Want to point out carbon MONOxide is described as falling asleep. Carbon dioxide poisoning is actually the horrible painful asphyxiation because our bodies know the level of carbon dioxide in our blood and actually causes us pain to get to a more oxygen-rich environment. Carbon monoxide is known as the silent killer because it is tasteless, odorless, and colorless, we need tech to know it is there.
>For example people die of overdose all the time
People also survive overdoses all the time, and you don’t hear about that often because it’s less spectacular.
For practically every method of killing someone, we have examples of people surviving that or similar things. People survive accidents involving poison, electrocution, etc. all the time. The human body is surprisingly resilient, almost as if evolution had selected for creatures not instantly dying at the first sign of trouble.
Or in short: We simply don’t have any 100% reliable ways of murdering someone that’s not incredibly gruesome. Even head-off executioners can miss, or hit at a wrong angle – movies lie, it is apparently rather difficult to cut off a head.
Additionally, you hear about botched executions because they are news-worthy. There are estimated to be [around 2000 executions per year](https://deathpenaltyinfo.org/policy-issues/international/executions-around-the-world), but only a relatively small number in countries with good news coverage, so a failed execution is a relatively rare event that is worth writing about.

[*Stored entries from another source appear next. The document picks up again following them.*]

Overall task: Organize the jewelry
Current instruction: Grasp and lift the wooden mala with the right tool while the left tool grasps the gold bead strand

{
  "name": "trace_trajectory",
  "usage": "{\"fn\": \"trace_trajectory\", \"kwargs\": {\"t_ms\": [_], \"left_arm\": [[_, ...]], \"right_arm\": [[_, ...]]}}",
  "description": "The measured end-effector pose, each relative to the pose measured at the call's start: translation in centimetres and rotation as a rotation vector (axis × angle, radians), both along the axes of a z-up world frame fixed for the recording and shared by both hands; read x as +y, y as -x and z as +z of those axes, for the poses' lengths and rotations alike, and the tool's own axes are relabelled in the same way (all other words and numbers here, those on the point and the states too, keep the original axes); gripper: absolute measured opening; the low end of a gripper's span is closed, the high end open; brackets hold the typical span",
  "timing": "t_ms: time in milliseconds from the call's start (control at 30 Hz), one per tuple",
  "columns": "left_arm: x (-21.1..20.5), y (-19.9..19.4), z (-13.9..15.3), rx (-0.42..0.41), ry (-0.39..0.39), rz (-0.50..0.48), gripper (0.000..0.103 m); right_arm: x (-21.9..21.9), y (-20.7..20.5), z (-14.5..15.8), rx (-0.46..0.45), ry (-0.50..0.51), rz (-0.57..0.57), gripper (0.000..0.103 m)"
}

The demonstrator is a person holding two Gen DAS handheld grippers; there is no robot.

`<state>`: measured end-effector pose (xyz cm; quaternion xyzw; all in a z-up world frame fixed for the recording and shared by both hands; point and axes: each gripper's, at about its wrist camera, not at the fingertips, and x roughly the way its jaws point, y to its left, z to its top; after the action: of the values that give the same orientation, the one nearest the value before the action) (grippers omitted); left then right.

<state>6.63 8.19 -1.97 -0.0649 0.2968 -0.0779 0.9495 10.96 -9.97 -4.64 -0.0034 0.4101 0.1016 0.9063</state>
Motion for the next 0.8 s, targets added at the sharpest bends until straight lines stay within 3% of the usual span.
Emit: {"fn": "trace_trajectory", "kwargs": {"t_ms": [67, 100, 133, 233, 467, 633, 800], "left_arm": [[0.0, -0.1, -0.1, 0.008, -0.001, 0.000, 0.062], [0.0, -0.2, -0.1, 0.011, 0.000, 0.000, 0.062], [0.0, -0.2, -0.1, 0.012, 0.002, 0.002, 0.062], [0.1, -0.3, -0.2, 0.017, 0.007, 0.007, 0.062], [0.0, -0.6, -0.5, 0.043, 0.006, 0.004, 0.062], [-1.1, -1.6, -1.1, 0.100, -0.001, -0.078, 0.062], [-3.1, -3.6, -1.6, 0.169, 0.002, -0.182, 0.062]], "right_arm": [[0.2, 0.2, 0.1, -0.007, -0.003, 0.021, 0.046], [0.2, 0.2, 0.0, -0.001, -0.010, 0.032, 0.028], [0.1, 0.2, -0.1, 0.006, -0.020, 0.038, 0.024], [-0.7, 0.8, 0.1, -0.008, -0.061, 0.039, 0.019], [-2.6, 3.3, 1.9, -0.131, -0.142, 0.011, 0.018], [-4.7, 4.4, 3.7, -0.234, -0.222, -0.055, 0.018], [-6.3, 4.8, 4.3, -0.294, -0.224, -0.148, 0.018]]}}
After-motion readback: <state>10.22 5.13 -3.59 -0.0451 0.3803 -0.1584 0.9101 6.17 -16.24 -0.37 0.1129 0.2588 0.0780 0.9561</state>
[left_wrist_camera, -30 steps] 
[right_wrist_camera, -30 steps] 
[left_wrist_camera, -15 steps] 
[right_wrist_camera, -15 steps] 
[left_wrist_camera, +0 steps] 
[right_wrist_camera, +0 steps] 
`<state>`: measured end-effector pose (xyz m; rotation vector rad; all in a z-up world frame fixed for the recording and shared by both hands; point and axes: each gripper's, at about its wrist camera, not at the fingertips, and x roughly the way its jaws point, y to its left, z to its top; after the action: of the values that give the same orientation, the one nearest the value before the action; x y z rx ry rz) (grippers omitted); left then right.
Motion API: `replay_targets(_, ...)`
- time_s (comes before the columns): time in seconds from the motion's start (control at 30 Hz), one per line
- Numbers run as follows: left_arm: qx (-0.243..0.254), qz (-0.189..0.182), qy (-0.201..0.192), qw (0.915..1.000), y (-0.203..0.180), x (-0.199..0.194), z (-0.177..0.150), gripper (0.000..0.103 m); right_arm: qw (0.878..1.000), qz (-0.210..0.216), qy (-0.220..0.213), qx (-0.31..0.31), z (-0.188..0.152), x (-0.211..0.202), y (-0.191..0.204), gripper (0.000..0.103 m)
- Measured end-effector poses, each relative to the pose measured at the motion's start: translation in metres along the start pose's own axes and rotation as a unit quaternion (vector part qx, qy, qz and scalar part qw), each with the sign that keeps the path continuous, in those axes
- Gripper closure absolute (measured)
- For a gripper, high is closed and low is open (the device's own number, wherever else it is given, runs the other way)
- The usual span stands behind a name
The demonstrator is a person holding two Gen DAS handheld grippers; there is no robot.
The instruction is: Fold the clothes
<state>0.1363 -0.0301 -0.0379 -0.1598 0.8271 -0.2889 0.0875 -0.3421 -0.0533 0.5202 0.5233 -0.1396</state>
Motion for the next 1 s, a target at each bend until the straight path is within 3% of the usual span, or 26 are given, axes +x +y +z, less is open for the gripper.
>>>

Physician Medical societies (professional, and geographic area specific) and medical boards (state specific) will revoke your license and membership if you participate in the death penalty. So even if the physician supports the death penalty, they would ruin their careers over performing it.
Lots of nurse societies are the same.
So you are stuck with amateurs “practicing” a skill. An additional problem is potassium hurts, even when you have a well placed IV. Patients complain of stinging and burning even with 20meq which is a very small dose. I can’t imagine the pain of lethal doses.
And the electric chair is barbaric torture and has no place in society.
As far as lethal injection goes, Jay Chapman, the person credited with the first 3-drug protocol for lethal injection, is often dragged out for comments on the current state of the procedure. In an interview with Human Rights Watch he said: “The question [of the drugs] being administered properly, that never came up in my mind. I never knew we would have complete idiots injecting these drugs. Which we seem to have.”
Your body actually really does not want to die and killing it without brutalizing it (like decapitation) is harder than you’d think. It takes very specific amounts of certain meds to make it happen right. Add onto this that the people trying to do it aren’t doctors and don’t know how the body works like a doctor does and you end up with methods that barely work being done poorly. Like the AWFUL N2 asphyxiation that was done a few weeks ago.